> **TASK PROMPT**:
Leaving the pictures aside, return all of the data below exactly.

> **RECORDS PROVIDED**:
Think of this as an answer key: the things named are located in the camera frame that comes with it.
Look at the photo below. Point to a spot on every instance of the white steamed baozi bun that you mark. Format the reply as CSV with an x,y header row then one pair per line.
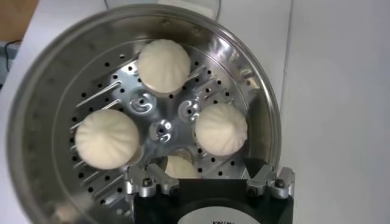
x,y
164,65
106,138
221,129
181,169

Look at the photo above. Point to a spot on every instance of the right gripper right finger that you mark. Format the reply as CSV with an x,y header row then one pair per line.
x,y
274,185

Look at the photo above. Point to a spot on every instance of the stainless steel steamer basket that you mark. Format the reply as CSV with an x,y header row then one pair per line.
x,y
45,91

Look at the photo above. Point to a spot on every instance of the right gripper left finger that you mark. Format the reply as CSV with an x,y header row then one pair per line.
x,y
146,182

> **REPLY**:
Think of this as an answer key: the things named are located in the camera frame that comes with it.
Look at the photo below. Point to a spot on every instance of the white steamed baozi bun that you mark. Format the reply as CSV with an x,y header row then one pair per line.
x,y
164,65
106,138
221,129
181,169

Look at the photo above. Point to a spot on every instance of the right gripper right finger that you mark. Format the reply as CSV with an x,y header row then one pair per line.
x,y
274,185

Look at the photo above. Point to a spot on every instance of the stainless steel steamer basket that you mark. Format the reply as CSV with an x,y header row then one pair per line.
x,y
45,91

Look at the photo above. Point to a spot on every instance of the right gripper left finger that you mark. Format the reply as CSV with an x,y header row then one pair per line.
x,y
146,182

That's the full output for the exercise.